**Work to be completed:**
Read the listing below and copy out each line where the word "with" occurs.

**Data:**
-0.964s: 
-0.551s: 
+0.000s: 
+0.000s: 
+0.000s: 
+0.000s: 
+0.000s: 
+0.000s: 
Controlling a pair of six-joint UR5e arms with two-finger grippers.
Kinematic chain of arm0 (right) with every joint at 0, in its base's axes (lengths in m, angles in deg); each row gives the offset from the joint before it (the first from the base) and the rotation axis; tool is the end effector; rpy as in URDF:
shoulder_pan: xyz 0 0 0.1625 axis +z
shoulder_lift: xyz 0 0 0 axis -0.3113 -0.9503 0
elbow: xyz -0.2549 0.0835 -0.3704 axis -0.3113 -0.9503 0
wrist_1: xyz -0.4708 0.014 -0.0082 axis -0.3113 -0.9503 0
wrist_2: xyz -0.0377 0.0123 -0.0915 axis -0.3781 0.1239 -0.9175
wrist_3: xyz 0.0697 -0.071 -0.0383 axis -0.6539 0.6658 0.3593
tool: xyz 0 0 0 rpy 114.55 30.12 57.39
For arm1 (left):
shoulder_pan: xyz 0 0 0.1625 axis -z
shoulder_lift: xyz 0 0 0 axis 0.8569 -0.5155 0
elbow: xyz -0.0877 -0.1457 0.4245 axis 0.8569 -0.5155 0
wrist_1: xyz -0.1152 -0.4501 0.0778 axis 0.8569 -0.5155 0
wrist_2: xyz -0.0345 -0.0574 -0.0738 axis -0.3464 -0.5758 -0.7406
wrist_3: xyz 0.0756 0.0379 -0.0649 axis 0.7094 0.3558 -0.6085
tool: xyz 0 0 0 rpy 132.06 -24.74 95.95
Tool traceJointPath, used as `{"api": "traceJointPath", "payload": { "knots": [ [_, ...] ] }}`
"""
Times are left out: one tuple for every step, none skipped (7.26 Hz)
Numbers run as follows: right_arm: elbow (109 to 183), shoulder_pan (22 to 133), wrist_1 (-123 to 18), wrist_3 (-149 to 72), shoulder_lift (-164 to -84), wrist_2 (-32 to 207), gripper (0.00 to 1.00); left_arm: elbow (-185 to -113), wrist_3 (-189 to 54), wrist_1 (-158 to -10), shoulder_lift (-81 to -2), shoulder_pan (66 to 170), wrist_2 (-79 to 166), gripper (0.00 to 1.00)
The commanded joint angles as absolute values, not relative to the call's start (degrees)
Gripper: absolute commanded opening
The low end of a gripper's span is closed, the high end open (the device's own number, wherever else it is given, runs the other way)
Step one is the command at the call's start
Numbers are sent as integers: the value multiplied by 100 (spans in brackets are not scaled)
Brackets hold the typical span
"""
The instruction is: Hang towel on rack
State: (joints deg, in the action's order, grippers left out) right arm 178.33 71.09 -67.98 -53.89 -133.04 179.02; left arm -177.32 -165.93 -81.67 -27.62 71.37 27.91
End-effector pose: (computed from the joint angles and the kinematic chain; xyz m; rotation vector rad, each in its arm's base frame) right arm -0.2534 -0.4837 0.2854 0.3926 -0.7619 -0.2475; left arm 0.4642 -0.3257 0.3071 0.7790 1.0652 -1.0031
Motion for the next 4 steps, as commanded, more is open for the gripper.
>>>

**Exercise result:**
Controlling a pair of six-joint UR5e arms with two-finger grippers.
Kinematic chain of arm0 (right) with every joint at 0, in its base's axes (lengths in m, angles in deg); each row gives the offset from the joint before it (the first from the base) and the rotation axis; tool is the end effector; rpy as in URDF:

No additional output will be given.